* **Problem**
Print out all of the data below, keeping it identical to the original.

* **Available data**

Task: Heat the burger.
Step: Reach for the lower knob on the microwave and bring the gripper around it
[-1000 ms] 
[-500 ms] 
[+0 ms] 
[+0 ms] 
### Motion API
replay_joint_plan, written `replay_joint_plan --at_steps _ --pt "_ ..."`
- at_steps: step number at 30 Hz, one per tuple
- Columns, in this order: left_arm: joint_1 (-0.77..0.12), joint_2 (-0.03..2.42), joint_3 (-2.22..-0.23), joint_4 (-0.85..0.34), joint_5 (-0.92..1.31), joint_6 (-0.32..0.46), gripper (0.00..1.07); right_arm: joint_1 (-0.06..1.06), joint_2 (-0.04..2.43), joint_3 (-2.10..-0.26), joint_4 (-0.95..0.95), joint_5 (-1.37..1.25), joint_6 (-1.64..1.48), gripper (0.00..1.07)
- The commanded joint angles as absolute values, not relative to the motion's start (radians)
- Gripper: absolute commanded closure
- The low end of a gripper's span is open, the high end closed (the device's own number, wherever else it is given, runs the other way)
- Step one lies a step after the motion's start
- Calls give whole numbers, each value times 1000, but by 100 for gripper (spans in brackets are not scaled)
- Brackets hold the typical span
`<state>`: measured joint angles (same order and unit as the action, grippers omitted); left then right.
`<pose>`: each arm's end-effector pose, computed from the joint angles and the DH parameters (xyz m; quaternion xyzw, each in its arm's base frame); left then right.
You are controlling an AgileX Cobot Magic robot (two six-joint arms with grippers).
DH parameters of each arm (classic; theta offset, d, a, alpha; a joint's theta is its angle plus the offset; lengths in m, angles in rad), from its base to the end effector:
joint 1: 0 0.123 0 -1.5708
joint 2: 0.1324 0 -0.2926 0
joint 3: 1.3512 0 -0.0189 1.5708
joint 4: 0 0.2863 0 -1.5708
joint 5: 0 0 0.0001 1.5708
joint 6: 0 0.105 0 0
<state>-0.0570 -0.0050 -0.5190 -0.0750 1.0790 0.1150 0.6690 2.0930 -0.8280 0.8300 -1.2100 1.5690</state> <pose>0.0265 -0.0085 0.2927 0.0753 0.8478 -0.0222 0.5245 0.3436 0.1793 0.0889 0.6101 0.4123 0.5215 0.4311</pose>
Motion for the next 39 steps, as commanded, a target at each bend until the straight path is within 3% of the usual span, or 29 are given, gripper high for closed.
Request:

* **Result for this exercise**
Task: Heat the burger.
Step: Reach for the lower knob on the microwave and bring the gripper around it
[-1000 ms] 
[-500 ms] 
[+0 ms] 
[+0 ms] 
### Motion API
replay_joint_plan, written `replay_joint_plan --at_steps _ --pt "_ ..."`
- at_steps: step number at 30 Hz, one per tuple
- Columns, in this order: left_arm: joint_1 (-0.77..0.12), joint_2 (-0.03..2.42), joint_3 (-2.22..-0.23), joint_4 (-0.85..0.34), joint_5 (-0.92..1.31), joint_6 (-0.32..0.46), gripper (0.00..1.07); right_arm: joint_1 (-0.06..1.06), joint_2 (-0.04..2.43), joint_3 (-2.10..-0.26), joint_4 (-0.95..0.95), joint_5 (-1.37..1.25), joint_6 (-1.64..1.48), gripper (0.00..1.07)
- The commanded joint angles as absolute values, not relative to the motion's start (radians)
- Gripper: absolute commanded closure
- The low end of a gripper's span is open, the high end closed (the device's own number, wherever else it is given, runs the other way)
- Step one lies a step after the motion's start
- Calls give whole numbers, each value times 1000, but by 100 for gripper (spans in brackets are not scaled)
- Brackets hold the typical span
`<state>`: measured joint angles (same order and unit as the action, grippers omitted); left then right.
`<pose>`: each arm's end-effector pose, computed from the joint angles and the DH parameters (xyz m; quaternion xyzw, each in its arm's base frame); left then right.
You are controlling an AgileX Cobot Magic robot (two six-joint arms with grippers).
DH parameters of each arm (classic; theta offset, d, a, alpha; a joint's theta is its angle plus the offset; lengths in m, angles in rad), from its base to the end effector:
joint 1: 0 0.123 0 -1.5708
joint 2: 0.1324 0 -0.2926 0
joint 3: 1.3512 0 -0.0189 1.5708
joint 4: 0 0.2863 0 -1.5708
joint 5: 0 0 0.0001 1.5708
joint 6: 0 0.105 0 0
<state>-0.0570 -0.0050 -0.5190 -0.0750 1.0790 0.1150 0.6690 2.0930 -0.8280 0.8300 -1.2100 1.5690</state> <pose>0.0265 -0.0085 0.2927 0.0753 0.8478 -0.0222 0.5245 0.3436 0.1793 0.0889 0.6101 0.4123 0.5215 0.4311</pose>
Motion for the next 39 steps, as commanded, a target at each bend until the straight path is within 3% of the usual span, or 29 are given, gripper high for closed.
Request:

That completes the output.